=== Begin Enclosure ===
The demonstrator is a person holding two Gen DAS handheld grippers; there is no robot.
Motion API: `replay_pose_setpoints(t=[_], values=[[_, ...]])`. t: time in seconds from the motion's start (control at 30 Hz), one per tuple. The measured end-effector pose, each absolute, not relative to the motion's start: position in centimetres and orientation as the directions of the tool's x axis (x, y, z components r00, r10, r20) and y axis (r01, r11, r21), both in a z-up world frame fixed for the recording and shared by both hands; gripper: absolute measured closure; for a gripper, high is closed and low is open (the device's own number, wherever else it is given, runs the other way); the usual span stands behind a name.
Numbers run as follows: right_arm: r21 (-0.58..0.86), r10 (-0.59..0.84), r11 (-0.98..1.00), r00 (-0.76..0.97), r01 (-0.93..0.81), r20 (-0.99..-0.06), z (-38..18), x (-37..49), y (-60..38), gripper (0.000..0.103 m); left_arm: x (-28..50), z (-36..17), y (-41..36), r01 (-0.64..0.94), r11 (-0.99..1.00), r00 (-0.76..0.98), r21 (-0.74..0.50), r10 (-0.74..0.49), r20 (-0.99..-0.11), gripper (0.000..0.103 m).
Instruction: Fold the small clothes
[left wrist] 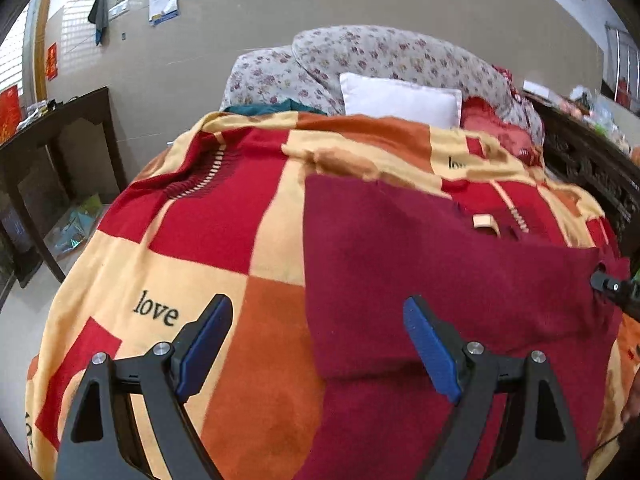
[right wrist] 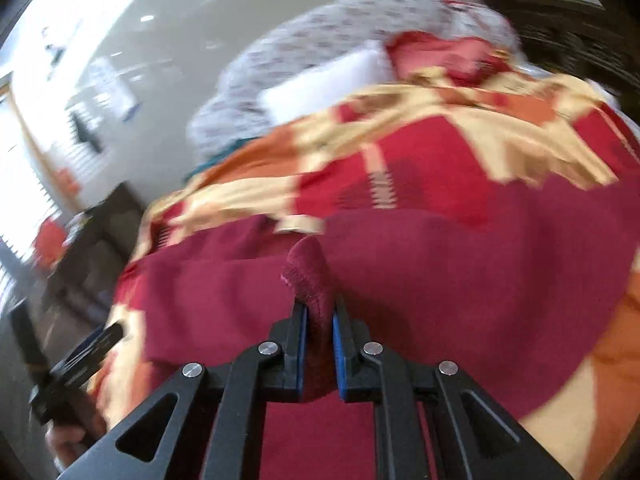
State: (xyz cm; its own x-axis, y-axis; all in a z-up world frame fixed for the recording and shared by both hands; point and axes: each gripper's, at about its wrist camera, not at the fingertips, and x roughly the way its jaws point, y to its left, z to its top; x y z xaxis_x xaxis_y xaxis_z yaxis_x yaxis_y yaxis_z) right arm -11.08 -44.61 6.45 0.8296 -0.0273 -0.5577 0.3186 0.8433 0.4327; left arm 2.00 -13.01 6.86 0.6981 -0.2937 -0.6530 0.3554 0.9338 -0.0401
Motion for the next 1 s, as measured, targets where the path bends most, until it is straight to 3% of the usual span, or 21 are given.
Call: replay_pose_setpoints(t=[0.07, 0.1, 0.13, 0.2, 0.3, 0.37, 0.4, 0.43, 0.57, 0.63, 0.73, 0.83, 0.9, 1.0], values=[[0.52, 0.027, 0.791, 0.831, 0.321, -0.555, 5.5, -11.3, -46.5, 0.087, 2.1, 6.5, -13.2, 0.359, 0.933, 0.692, -0.032, -0.289, -0.662, 0.016], [0.57, 0.057, 0.757, 0.836, 0.32, -0.546, 5.1, -11.4, -47.2, 0.079, 2.1, 6.4, -13.3, 0.358, 0.933, 0.691, -0.028, -0.285, -0.665, 0.016], [0.615, 0.088, 0.727, 0.846, 0.307, -0.526, 4.7, -11.5, -47.7, 0.058, 2.2, 6.4, -13.2, 0.353, 0.935, 0.692, -0.028, -0.281, -0.665, 0.016], [0.678, 0.149, 0.693, 0.872, 0.245, -0.467, 4.3, -11.5, -47.8, 0.038, 2.3, 6.4, -12.9, 0.345, 0.938, 0.693, -0.038, -0.282, -0.663, 0.016], [0.651, 0.134, 0.721, 0.875, 0.237, -0.466, 4.8, -11.2, -46.8, 0.035, 2.6, 6.5, -12.6, 0.334, 0.941, 0.694, -0.05, -0.281, -0.663, 0.016], [0.595, 0.103, 0.767, 0.868, 0.242, -0.485, 4.8, -10.7, -46.2, 0.037, 2.6, 6.5, -12.4, 0.329, 0.943, 0.693, -0.052, -0.278, -0.665, 0.016], [0.562, 0.08, 0.788, 0.862, 0.253, -0.5, 4.9, -10.4, -46.0, 0.057, 2.6, 6.5, -12.4, 0.328, 0.943, 0.692, -0.053, -0.278, -0.666, 0.016], [0.519, 0.047, 0.811, 0.854, 0.269, -0.517, 5.1, -10.2, -45.7, 0.097, 2.6, 6.6, -12.4, 0.328, 0.943, 0.693, -0.052, -0.278, -0.666, 0.016], [0.482, -0.015, 0.835, 0.886, 0.266, -0.463, 7.2, -12.9, -45.5, 0.095, 2.7, 7.1, -12.6, 0.33, 0.943, 0.711, -0.037, -0.274, -0.648, 0.016], [0.433, -0.115, 0.84, 0.888, 0.325, -0.445, 8.5, -15.1, -46.0, 0.095, 2.8, 7.4, -13.0, 0.336, 0.941, 0.711, -0.034, -0.277, -0.646, 0.016], [0.407, -0.149, 0.828, 0.851, 0.386, -0.503, 7.7, -15.1, -47.6, 0.095, 3.3, 7.0, -14.6, 0.349, 0.937, 0.709, -0.011, -0.272, -0.651, 0.016], [0.444, -0.054, 0.804, 0.792, 0.396, -0.608, 5.2, -13.8, -48.4, 0.092, 3.7, 6.1, -16.0, 0.358, 0.934, 0.686, 0.008, -0.257, -0.681, 0.016], [0.482, -0.03, 0.781, 0.794, 0.397, -0.607, 5.2, -14.5, -48.9, 0.091, 3.7, 6.0, -16.6, 0.37, 0.929, 0.682, 0.017, -0.259, -0.684, 0.016], [0.475, -0.1, 0.771, 0.817, 0.425, -0.568, 6.9, -16.6, -49.1, 0.089, 3.8, 6.2, -17.2, 0.368, 0.929, 0.704, 0.049, -0.244, -0.667, 0.016]])
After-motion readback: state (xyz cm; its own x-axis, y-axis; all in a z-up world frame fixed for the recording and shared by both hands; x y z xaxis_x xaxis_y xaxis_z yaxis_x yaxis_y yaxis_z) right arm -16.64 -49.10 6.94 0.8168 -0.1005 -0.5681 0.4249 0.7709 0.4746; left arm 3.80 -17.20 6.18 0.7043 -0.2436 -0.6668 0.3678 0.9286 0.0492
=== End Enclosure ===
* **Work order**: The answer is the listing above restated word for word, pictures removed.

* **Task output**:
The demonstrator is a person holding two Gen DAS handheld grippers; there is no robot.
Motion API: `replay_pose_setpoints(t=[_], values=[[_, ...]])`. t: time in seconds from the motion's start (control at 30 Hz), one per tuple. The measured end-effector pose, each absolute, not relative to the motion's start: position in centimetres and orientation as the directions of the tool's x axis (x, y, z components r00, r10, r20) and y axis (r01, r11, r21), both in a z-up world frame fixed for the recording and shared by both hands; gripper: absolute measured closure; for a gripper, high is closed and low is open (the device's own number, wherever else it is given, runs the other way); the usual span stands behind a name.
Numbers run as follows: right_arm: r21 (-0.58..0.86), r10 (-0.59..0.84), r11 (-0.98..1.00), r00 (-0.76..0.97), r01 (-0.93..0.81), r20 (-0.99..-0.06), z (-38..18), x (-37..49), y (-60..38), gripper (0.000..0.103 m); left_arm: x (-28..50), z (-36..17), y (-41..36), r01 (-0.64..0.94), r11 (-0.99..1.00), r00 (-0.76..0.98), r21 (-0.74..0.50), r10 (-0.74..0.49), r20 (-0.99..-0.11), gripper (0.000..0.103 m).
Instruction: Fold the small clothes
[left wrist] 
[right wrist] 
State: (xyz cm; its own x-axis, y-axis; all in a z-up world frame fixed for the recording and shared by both hands; point and axes: each gripper's, at about its wrist camera, not at the fingertips, and x roughly the way its jaws point, y to its left, z to its top; x y z xaxis_x xaxis_y xaxis_z yaxis_x yaxis_y yaxis_z) right arm -11.08 -44.61 6.45 0.8296 -0.0273 -0.5577 0.3186 0.8433 0.4327; left arm 2.00 -13.01 6.86 0.6981 -0.2937 -0.6530 0.3554 0.9338 -0.0401
Motion for the next 1 s, as measured, targets where the path bends most, until it is straight to 3% of the usual span, or 21 are given.
Call: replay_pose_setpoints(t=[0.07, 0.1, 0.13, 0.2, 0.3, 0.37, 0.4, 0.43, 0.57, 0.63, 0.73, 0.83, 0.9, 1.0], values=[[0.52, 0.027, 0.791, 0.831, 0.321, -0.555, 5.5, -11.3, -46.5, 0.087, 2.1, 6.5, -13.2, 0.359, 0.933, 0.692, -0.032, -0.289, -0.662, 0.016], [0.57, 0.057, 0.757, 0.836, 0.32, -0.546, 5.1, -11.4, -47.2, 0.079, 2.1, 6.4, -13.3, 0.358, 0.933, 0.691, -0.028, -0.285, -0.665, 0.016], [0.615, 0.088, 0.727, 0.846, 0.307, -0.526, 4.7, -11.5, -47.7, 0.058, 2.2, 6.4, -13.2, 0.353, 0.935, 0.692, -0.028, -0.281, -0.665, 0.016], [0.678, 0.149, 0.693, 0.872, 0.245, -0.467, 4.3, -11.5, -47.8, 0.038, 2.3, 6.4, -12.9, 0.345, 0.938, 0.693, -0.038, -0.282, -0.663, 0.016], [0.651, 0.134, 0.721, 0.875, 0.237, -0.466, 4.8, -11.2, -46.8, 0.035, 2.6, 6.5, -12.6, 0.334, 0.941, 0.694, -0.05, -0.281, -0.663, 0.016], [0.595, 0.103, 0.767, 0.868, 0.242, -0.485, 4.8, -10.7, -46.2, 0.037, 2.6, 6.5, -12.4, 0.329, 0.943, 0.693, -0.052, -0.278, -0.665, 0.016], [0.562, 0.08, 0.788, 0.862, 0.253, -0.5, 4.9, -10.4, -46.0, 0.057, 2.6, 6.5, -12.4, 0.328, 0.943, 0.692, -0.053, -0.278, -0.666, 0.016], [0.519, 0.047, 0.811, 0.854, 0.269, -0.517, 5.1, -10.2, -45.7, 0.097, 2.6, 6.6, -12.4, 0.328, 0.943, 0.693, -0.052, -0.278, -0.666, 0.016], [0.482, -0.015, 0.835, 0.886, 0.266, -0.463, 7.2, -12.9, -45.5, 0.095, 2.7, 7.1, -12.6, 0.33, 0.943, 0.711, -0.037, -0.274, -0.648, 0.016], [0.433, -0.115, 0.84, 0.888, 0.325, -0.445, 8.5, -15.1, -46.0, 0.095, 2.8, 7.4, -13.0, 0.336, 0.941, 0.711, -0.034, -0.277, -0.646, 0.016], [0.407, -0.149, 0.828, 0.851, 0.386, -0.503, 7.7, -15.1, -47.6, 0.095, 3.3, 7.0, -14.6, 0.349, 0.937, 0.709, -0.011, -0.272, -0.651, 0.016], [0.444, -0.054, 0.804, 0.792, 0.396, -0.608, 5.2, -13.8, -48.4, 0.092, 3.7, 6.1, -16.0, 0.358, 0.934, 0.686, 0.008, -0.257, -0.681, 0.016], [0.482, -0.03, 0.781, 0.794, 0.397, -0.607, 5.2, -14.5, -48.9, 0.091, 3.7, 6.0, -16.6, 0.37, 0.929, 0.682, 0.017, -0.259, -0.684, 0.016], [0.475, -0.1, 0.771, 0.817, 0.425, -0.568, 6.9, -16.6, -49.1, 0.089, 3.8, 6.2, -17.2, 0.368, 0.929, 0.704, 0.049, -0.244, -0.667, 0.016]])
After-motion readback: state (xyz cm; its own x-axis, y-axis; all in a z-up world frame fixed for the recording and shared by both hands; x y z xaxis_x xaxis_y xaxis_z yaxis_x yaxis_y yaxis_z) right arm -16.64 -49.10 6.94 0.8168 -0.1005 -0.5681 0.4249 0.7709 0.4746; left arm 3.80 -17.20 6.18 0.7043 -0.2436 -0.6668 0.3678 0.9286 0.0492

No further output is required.